■ **ASSIGNMENT**
Every line below that mentions the word "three" should be copied out.

■ **COLLECTED DATA**
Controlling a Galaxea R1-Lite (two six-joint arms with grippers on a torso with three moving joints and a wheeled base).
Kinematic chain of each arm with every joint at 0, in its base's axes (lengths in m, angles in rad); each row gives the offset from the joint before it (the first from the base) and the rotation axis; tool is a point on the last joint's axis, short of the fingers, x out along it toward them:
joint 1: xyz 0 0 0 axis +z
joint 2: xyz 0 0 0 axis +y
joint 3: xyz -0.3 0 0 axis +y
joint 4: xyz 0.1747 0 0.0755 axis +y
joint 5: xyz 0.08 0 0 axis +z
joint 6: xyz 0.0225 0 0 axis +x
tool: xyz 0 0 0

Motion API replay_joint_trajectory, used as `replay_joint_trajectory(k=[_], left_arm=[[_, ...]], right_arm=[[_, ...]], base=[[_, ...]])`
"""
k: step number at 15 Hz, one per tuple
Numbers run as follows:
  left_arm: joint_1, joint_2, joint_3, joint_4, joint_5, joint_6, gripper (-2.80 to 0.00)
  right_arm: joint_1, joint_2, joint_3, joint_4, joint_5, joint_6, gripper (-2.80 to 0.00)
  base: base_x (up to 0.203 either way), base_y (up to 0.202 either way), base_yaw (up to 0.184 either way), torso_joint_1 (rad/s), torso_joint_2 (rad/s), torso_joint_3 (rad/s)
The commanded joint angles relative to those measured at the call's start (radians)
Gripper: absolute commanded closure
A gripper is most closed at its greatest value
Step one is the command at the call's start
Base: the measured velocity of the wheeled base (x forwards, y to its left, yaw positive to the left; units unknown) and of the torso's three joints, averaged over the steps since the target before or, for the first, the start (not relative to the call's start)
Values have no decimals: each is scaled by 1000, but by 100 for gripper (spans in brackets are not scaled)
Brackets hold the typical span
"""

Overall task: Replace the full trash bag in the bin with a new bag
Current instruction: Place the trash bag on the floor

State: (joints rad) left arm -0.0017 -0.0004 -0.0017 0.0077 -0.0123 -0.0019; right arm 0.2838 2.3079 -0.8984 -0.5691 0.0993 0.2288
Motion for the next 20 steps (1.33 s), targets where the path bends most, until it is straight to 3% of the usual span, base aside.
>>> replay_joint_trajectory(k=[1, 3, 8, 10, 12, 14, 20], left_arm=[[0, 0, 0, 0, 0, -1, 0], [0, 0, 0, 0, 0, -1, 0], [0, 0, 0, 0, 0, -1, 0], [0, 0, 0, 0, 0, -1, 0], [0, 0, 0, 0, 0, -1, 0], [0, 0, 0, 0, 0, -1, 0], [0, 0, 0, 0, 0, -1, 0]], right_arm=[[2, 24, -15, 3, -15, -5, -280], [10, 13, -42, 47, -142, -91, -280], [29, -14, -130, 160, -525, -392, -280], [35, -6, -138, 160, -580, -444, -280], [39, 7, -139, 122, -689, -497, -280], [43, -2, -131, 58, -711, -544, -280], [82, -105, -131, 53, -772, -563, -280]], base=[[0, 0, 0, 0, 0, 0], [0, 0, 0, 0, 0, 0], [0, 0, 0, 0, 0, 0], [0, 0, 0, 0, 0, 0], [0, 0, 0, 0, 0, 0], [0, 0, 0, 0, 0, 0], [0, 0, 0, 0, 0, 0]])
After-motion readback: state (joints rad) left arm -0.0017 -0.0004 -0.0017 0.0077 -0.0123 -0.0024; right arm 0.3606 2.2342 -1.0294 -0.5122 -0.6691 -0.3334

■ **ANSWER FOR THIS EXERCISE**
Controlling a Galaxea R1-Lite (two six-joint arms with grippers on a torso with three moving joints and a wheeled base).
Base: the measured velocity of the wheeled base (x forwards, y to its left, yaw positive to the left; units unknown) and of the torso's three joints, averaged over the steps since the target before or, for the first, the start (not relative to the call's start)

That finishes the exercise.